Highcombe House and its gardens serve as both a community centre and presbytery. This Grade II listed early-to-mid 19th century villa is described in the Historic England listing as a two-storey stucco house with a slate hipped roof and deep eaves. The building features a semi-circular bays on the front and rear elevations and retains many original architectural elements.

Highcombe House the last surviving property of a collection of historic mansions that once formed the Eastcombe estate in Charlton, as shown in an Ordnance Survey map from 1895, offering views across London. The estate has been home to various aristocrats, military leaders and public figures throughout its history.

The house is believed to have been commissioned by Sir William Congreve, 2nd Baronet, around 1825. Congreve, a Member of Parliament for Plymouth and personal friend of King George IV, was a prolific inventor whose Congreve Rocket inspired Francis Scott Key to write the phrase "the rockets' red glare" in "The Star-Spangled Banner", the national anthem of the United States. After Congreve's death in 1828, the property had several occupants, including General Sir George Whitmore (1851–1862), Commandant of the Royal Military Academy at Woolwich, before William Henry Barlow acquired it around 1865. Barlow was an engineer who designed London's St Pancras Station and the second Tay Bridge.

Other notable residents of the broader Eastcombe estate included: Sir Captain William Saunderson (Clockhouse/Eastcombe 1, 1710–1727) of HM Yacht William and Mary; Lieutenant General Sir William Congreve (Clockhouse/Eastcombe 1, 1780–82 and 1795–1805), who founded the gunpowder factory at Waltham Abbey; John Hooke-Campbell (Clockhouse/Eastcombe 1, 1782–1795), Lord Lyon King of Arms, Scotland; Eleanor Agnes Hobart, Countess of Buckinghamshire (Eastcombe House 2, 1816–1851), widow of Robert Hobart, Colonial Secretary and namesake of Hobart, Tasmania; Lady Charlotte Maryon Wilson (1808–1895) (Little Combe, 1876–1895) of the Maryon Wilson Baronet family of Charlton House, whose ancestral estate included substantial landholdings across southeast London.
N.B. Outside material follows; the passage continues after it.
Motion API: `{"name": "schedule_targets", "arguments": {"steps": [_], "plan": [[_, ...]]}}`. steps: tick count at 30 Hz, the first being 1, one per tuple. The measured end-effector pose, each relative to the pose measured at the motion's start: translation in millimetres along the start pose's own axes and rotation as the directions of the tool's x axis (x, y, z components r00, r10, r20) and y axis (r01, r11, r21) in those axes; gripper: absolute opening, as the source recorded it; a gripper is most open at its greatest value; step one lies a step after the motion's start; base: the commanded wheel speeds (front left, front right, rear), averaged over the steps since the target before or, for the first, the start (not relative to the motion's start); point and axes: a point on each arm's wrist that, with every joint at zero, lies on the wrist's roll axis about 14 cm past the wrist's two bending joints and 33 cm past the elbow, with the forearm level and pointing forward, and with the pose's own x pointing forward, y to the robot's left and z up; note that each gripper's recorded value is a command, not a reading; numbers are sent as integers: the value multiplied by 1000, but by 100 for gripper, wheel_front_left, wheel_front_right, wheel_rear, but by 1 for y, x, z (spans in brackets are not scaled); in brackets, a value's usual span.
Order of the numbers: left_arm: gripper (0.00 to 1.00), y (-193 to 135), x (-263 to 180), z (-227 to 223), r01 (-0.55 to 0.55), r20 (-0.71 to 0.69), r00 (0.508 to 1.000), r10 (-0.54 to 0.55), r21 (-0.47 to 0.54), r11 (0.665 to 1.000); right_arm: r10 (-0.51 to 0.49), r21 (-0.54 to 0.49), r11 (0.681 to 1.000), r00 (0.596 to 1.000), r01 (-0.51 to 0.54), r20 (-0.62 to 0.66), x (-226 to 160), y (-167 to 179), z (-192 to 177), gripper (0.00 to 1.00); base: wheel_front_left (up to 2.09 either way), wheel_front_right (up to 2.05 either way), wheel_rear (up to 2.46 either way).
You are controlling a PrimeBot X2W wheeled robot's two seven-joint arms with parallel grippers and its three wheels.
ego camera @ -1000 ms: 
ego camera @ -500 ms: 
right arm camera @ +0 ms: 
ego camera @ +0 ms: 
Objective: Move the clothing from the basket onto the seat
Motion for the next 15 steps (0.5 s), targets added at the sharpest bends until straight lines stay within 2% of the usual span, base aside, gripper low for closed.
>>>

A portrait of Mrs Rebecca Congreve and her children is thought to show Eastcombe House 1. Then Captain William Congreve with his elder son William can be seen central on the rear wall again by Reinagle. William Congreve the dramatist can be seen above the fire place. This painting reveals how the fashionable Georgian home was decorated with floral carpet, girandole mirrors and mantelpiece ornaments.

Today, Highcombe House continues to serve the community, providing both parish administration facilities and space for community gatherings and events.